=== Collected data ===

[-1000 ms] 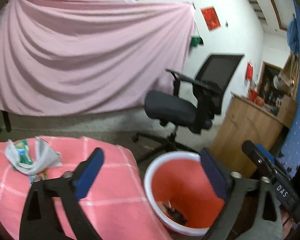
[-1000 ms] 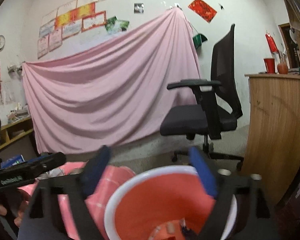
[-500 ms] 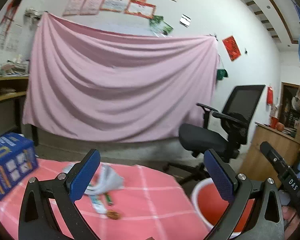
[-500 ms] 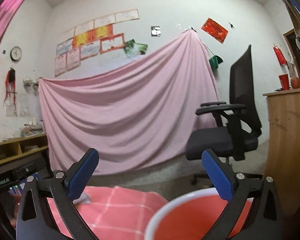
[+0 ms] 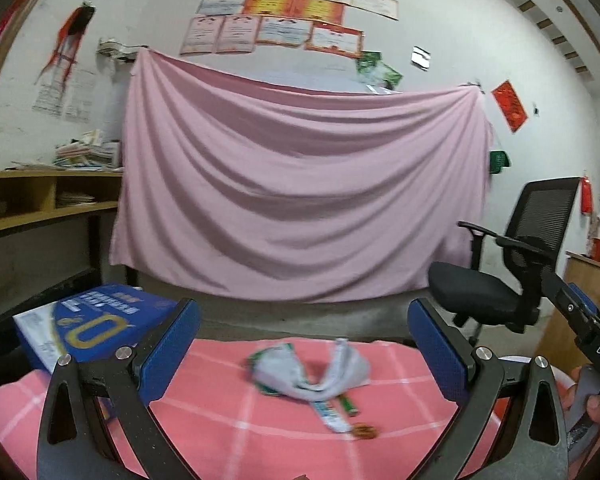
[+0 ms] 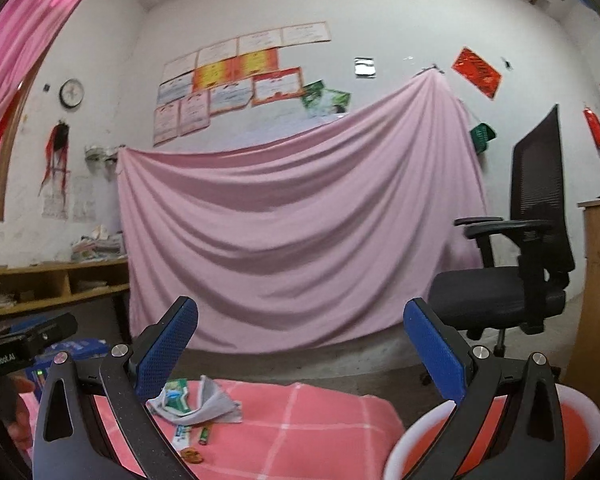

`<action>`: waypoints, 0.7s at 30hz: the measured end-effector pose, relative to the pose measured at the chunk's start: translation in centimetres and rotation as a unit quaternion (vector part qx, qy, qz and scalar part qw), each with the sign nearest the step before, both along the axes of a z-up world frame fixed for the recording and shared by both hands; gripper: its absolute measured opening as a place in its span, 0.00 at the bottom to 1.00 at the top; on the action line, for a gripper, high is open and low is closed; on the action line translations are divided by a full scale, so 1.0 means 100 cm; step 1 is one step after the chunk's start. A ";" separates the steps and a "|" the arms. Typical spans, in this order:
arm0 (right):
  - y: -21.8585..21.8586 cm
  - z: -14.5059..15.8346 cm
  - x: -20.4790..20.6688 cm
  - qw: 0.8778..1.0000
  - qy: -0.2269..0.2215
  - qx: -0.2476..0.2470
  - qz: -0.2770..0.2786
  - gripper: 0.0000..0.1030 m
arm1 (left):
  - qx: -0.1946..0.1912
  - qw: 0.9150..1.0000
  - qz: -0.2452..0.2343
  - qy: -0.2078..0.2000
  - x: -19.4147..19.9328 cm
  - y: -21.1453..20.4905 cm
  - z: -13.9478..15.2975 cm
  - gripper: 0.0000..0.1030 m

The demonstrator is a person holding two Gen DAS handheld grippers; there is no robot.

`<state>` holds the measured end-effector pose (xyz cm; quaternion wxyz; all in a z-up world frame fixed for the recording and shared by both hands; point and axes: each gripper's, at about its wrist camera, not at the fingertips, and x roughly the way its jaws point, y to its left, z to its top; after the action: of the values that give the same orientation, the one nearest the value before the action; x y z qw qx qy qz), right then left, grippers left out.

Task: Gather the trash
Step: 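Move both tools back over the table toward the remaining trash, then grasp the brown dried ring with the right tool while the left tool grasps the white tube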

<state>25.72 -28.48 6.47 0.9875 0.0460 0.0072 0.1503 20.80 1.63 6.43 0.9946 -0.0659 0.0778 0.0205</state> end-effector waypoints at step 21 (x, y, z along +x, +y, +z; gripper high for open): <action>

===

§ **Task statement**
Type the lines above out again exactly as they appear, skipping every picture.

§ **Written response**
[-1000 ms] 
[-1000 ms] 
[-500 ms] 
[-500 ms] 
[+0 ms] 
[+0 ms] 

`<action>`: waypoints, 0.7s at 30hz: the measured end-effector pose, relative to the pose measured at the chunk's start: translation in centimetres and rotation as a unit quaternion (vector part qx, qy, qz and scalar part qw), each with the sign nearest the step before, both along the axes of a z-up world frame fixed for the recording and shared by both hands; gripper: its absolute measured opening as a place in its span, 0.00 at the bottom to 1.00 at the top; on the action line, for a gripper, high is open and low is closed; on the action line translations are divided by a full scale, so 1.0 means 100 cm; step 1 is one step after the chunk's start. A ";" separates the steps and a "|" the arms. Typical spans, in this order:
arm0 (right):
  - y: -21.8585..21.8586 cm
  - z: -14.5059..15.8346 cm
  - x: -20.4790..20.6688 cm
  - qw: 0.8778..1.0000
  - qy: -0.2269..0.2215
  - qx: -0.2476..0.2470
  - qz: -0.2770..0.2786
  - gripper: 0.0000..0.1030 m
arm1 (left):
  - qx: -0.1946..0.1912
  - qw: 0.9150..1.0000
  - qz: -0.2452..0.2343
  - qy: -0.2078..0.2000
  - x: -19.4147..19.9328 cm
  - y: -21.1453..20.4905 cm
  - z: -13.9478..15.2975 cm
  - gripper: 0.0000..0.1030 m

The demonstrator is a person holding two Gen DAS handheld grippers; there is no robot.

`<state>` holds the measured end-effector pose (xyz cm; quaternion wxyz; all in a z-up world frame fixed for the recording and shared by both hands; point and axes: each gripper's, at about its wrist camera, not at the fingertips, and x roughly the way its jaws point, y to its left, z to its top; after the action: of the values that give the same orientation, the one nearest the value before the action; x y z qw qx qy qz), right then left, grippers left out.

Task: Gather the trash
Step: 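Move both tools back over the table toward the remaining trash, then grasp the brown dried ring with the right tool while the left tool grasps the white tube
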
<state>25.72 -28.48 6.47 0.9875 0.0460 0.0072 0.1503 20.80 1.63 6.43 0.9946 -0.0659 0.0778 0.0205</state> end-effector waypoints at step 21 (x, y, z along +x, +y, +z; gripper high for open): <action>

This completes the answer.